WORK ORDER:
Whichever lines of the entries hold the word "points" should be identified and copied.

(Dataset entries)
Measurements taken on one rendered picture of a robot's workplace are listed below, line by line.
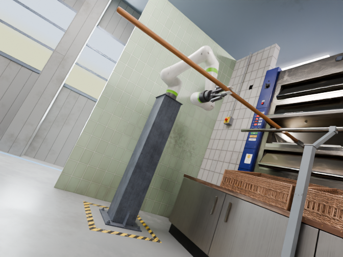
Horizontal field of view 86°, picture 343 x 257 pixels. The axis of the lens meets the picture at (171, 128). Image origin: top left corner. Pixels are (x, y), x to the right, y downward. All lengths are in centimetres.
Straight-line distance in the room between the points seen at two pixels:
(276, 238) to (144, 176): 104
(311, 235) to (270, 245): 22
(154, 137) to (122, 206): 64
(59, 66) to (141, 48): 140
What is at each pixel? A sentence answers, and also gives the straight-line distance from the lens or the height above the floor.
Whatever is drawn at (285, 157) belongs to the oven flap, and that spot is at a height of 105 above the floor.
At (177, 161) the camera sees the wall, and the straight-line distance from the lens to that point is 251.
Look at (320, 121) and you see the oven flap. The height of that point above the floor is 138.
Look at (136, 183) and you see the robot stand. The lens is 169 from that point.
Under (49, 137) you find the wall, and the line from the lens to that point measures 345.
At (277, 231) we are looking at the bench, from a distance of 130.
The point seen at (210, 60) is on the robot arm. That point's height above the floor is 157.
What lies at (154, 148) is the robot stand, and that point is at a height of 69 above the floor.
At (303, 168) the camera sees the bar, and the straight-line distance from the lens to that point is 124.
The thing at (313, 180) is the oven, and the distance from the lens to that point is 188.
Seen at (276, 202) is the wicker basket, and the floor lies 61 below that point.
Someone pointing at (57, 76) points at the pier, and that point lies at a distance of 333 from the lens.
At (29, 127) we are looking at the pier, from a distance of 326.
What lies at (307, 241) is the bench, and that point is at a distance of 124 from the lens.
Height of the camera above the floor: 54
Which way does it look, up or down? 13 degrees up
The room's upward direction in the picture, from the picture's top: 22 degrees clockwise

ANSWER AREA:
Straight-line distance in the room between the points seen at two pixels:
Someone pointing at (57, 76) points at the pier, and that point lies at a distance of 333 from the lens.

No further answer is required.